**DESCRIPTION OF THE TASK**
Each line from the first down to the one containing "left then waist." should be returned exactly as it appears below.

**DATA RECORDS**
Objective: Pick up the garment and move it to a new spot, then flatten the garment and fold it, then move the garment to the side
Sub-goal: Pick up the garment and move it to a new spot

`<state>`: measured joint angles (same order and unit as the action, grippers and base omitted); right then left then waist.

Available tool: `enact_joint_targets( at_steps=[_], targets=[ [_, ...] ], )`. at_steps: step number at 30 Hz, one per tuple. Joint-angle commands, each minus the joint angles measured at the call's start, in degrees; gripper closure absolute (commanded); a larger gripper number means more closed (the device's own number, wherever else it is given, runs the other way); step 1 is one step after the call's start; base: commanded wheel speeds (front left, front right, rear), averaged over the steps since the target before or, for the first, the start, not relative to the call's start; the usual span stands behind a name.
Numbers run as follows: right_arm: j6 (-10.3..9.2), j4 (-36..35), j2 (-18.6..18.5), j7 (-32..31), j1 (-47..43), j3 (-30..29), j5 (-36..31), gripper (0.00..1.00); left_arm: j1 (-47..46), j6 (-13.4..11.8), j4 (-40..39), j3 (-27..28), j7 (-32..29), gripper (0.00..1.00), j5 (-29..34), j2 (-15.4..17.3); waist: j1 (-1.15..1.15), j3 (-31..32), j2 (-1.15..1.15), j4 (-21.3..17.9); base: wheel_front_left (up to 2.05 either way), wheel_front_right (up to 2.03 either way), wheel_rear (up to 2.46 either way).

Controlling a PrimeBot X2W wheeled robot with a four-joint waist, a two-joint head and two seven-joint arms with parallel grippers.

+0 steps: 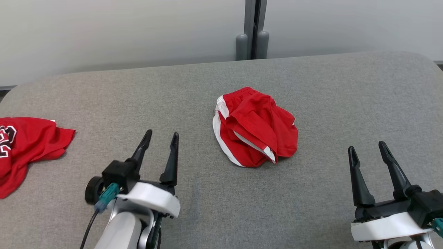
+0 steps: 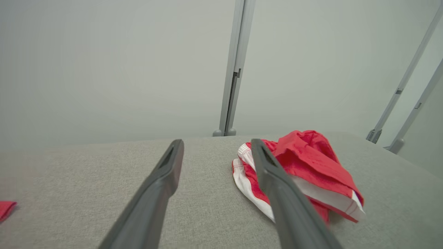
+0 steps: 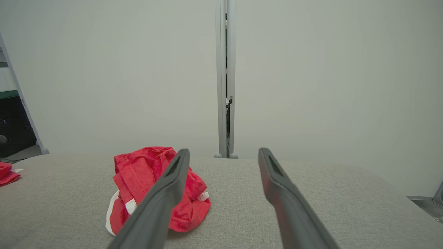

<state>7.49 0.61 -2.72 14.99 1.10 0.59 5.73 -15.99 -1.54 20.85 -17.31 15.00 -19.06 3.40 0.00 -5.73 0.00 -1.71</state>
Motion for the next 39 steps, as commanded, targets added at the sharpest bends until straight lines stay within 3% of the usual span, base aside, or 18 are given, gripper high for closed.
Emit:
enact_joint_targets(
  at_steps=[1,14,39],
  targets=[
    [0.01,0.1,-0.3,0.3,-0.5,-0.1,-0.3,0.0,2.0,-0.2,-1.7,1.4,0.3,0.0,1.1,0.3,0.0,0.4,0.0,0.3,0.0,0.0,0.0],
    [0.01,-0.7,-0.3,0.3,-3.3,-0.5,0.5,0.0,15.6,-1.0,-11.1,11.6,0.2,0.0,5.7,-0.3,0.0,2.1,0.0,1.1,0.0,0.0,0.0],
    [0.01,1.1,-0.3,0.3,-3.8,-0.2,1.4,0.0,18.0,-1.9,-10.4,12.7,0.2,0.0,4.2,-0.4,0.0,2.9,0.0,1.8,0.0,0.0,0.0]
  ],
)
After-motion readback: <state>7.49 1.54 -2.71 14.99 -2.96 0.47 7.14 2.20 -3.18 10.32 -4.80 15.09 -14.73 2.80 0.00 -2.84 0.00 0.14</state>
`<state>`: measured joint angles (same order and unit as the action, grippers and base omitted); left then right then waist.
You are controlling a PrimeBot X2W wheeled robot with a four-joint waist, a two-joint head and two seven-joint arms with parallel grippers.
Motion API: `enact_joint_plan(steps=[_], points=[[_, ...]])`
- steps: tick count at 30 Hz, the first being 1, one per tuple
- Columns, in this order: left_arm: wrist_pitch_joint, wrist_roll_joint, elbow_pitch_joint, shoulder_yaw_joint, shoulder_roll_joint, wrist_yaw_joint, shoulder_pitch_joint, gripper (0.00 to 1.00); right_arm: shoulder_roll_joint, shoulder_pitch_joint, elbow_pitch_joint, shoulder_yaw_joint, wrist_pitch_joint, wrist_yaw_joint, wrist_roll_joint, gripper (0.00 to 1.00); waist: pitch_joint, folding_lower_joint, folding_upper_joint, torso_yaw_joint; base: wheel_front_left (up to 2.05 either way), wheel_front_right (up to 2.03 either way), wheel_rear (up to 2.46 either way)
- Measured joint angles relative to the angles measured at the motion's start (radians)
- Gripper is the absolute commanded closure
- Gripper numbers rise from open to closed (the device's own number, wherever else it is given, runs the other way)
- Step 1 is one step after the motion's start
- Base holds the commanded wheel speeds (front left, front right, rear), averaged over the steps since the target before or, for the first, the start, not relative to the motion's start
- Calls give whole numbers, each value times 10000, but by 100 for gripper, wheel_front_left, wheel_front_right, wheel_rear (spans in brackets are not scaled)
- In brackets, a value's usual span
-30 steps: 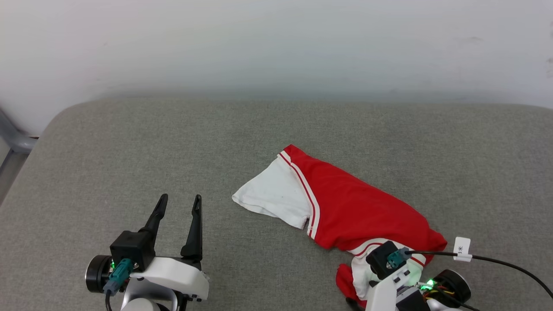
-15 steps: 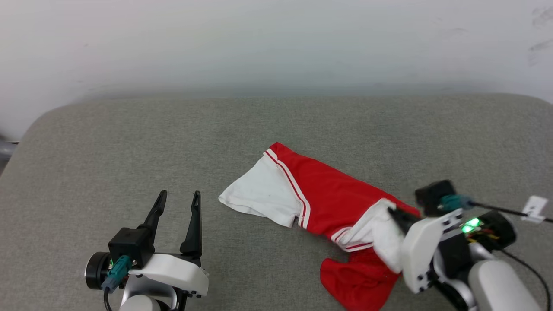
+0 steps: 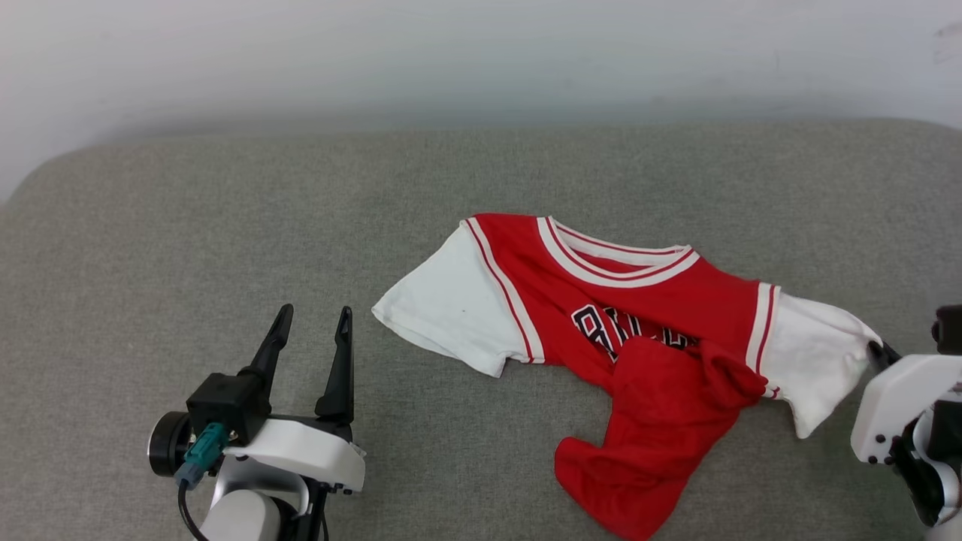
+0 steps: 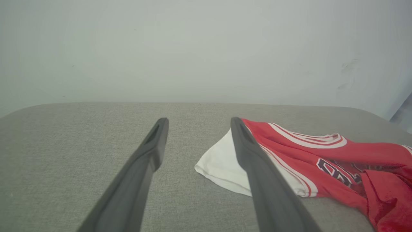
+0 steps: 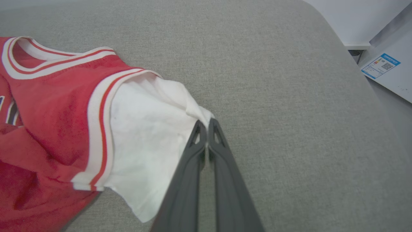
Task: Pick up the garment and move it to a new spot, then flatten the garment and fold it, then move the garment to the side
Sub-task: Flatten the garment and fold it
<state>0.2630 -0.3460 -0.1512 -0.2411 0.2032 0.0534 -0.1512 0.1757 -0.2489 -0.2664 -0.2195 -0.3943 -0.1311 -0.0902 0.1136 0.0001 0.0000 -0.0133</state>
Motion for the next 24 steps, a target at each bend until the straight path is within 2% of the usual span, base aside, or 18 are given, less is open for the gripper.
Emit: enact_joint_plan(steps=[3, 5, 6, 11, 18, 24], points=[[0, 17, -4, 63, -21, -23, -77, 0, -107, -1, -564, -531, 493, 0, 180, 100, 240, 0, 0, 35, 0, 0, 0], [0, 33, -12, 100, -29, -71, -169, 0, -169, -5, -976, -700, 838, -2, 380, 51, 372, 0, 0, 55, 0, 0, 0], [0, 65, -13, 121, -40, -94, -205, 0, -265, -13, -1152, -792, 1043, 0, 370, 0, 433, 0, 0, 64, 0, 0, 0], [0, 90, -100, 186, -73, -176, -248, 0, -535, -209, -1687, -934, 2328, -2, 481, 0, 551, 0, 0, 57, 0, 0, 0], [0, 174, -226, 268, -153, -226, -252, 0, -769, -274, -1463, -932, 4556, 0, 646, 0, 267, -1, 0, 14, 0, 0, 0], [0, 180, -387, 351, -146, -222, 68, 0, -1012, 250, -780, -151, 5262, 0, 608, 0, -256, -1, 0, -89, 0, 0, 0]])
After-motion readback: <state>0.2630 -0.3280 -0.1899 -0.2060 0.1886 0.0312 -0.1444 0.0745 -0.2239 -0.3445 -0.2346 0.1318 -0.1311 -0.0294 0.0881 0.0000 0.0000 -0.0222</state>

**RESULT FOR THIS TASK**
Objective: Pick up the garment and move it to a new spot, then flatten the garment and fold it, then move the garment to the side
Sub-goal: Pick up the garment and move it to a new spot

`<state>`: measured joint angles (same order and unit as the action, grippers and base omitted); right then left then waist.

The generated output is now complete.